Scott and Rob,
PAV is the pvfs autovolume service, it allows me to start pvfs for a
job on the compute nodes I've scheduled. Effectively, its a remote
configuration tool that takes a config file and configures and starts
the pvfs servers on a subset of my job's nodes.

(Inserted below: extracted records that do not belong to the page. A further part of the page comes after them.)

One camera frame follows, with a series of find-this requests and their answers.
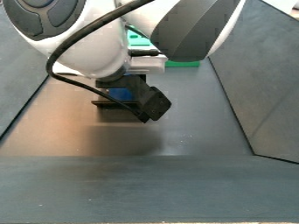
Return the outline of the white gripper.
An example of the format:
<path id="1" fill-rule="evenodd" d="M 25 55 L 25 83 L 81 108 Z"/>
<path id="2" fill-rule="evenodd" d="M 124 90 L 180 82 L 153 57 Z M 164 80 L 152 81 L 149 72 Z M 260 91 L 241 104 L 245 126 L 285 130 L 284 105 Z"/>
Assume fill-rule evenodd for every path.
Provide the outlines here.
<path id="1" fill-rule="evenodd" d="M 126 72 L 129 74 L 163 74 L 167 60 L 163 55 L 133 57 Z"/>

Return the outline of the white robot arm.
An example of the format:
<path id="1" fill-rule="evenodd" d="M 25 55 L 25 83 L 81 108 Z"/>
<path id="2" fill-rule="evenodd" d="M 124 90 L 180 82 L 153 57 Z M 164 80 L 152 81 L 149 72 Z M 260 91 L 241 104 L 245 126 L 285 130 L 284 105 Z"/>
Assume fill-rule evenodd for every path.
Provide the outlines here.
<path id="1" fill-rule="evenodd" d="M 129 2 L 145 2 L 94 30 L 58 57 L 84 76 L 100 79 L 132 67 L 126 25 L 148 38 L 168 60 L 208 57 L 224 42 L 247 0 L 2 0 L 10 23 L 32 47 L 50 55 L 61 42 Z"/>

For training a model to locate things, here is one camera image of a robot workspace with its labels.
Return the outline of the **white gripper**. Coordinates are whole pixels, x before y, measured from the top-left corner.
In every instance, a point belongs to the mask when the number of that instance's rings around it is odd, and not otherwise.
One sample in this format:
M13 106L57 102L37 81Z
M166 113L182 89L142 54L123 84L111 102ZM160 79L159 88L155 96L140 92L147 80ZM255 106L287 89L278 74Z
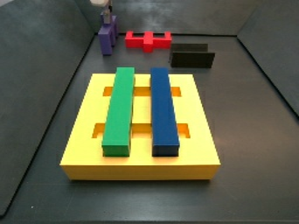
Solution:
M92 5L96 5L99 7L104 7L104 6L107 6L110 0L90 0L90 1L91 1ZM111 12L112 12L112 6L108 5L102 12L102 21L103 21L104 24L111 23L111 19L112 19Z

Additional requested info . . .
MX version:
[brad...@node0394:bradles-pav:1009]$ mx_info
MX Version: 1.2.7
MX Build: w...@node0002:/home/wolf/rpm/BUILD/mx-1.2.7 Wed Dec 3
09:21:26 EST 2008
1 Myrinet board installed.
The MX driver is configured to support a maximum of:
16 endpoints per NIC, 1024 NICs on the network, 32 NICs per host
===================================================================
Instance #0: 313.6 MHz LANai, PCI-E x8, 2 MB SRAM, on NUMA node 0
Status: Running, P0: Link Up
Network: Myrinet 10G
MAC Address: 00:60:dd:47:23:4e
Product code: 10G-PCIE-8A-C
Part number: 09-03327
Serial number: 338892
Mapper: 00:60:dd:47:21:dd, version = 0x00000063, configured
Mapped hosts: 772
Pvfs2 is version 2.7.1, built with the mx turned on and the tcp turned
off. I can copy files out of the file system, but writing to the file
system is precarious. Data gets written in, but seems to hang or
something. Here is my job output using mpi-io-test:
time -p mpiexec -n 2 -npernode 1
/home/bradles/software/anl-io-test/bin/anl-io-test-mx -f
pvfs2:/tmp/bradles-pav/mount/anl-io-data
# Using mpi-io calls.
[E 12:21:32.047891] job_time_mgr_expire: job time out: cancelling bmi
operation, job_id: 3.
[E 12:21:32.058035] msgpair failed, will retry: Operation cancelled
(possibly due to timeout)
[E 12:26:32.217723] job_time_mgr_expire: job time out: cancelling bmi
operation, job_id: 56.
[E 12:26:32.227774] msgpair failed, will retry: Operation cancelled
(possibly due to timeout)
=>> PBS: job killed: walltime 610 exceeded limit 600
This is writing 32MB into a file. The data seems to all be there
(file size is 33554432), but the writes must not ever return I guess.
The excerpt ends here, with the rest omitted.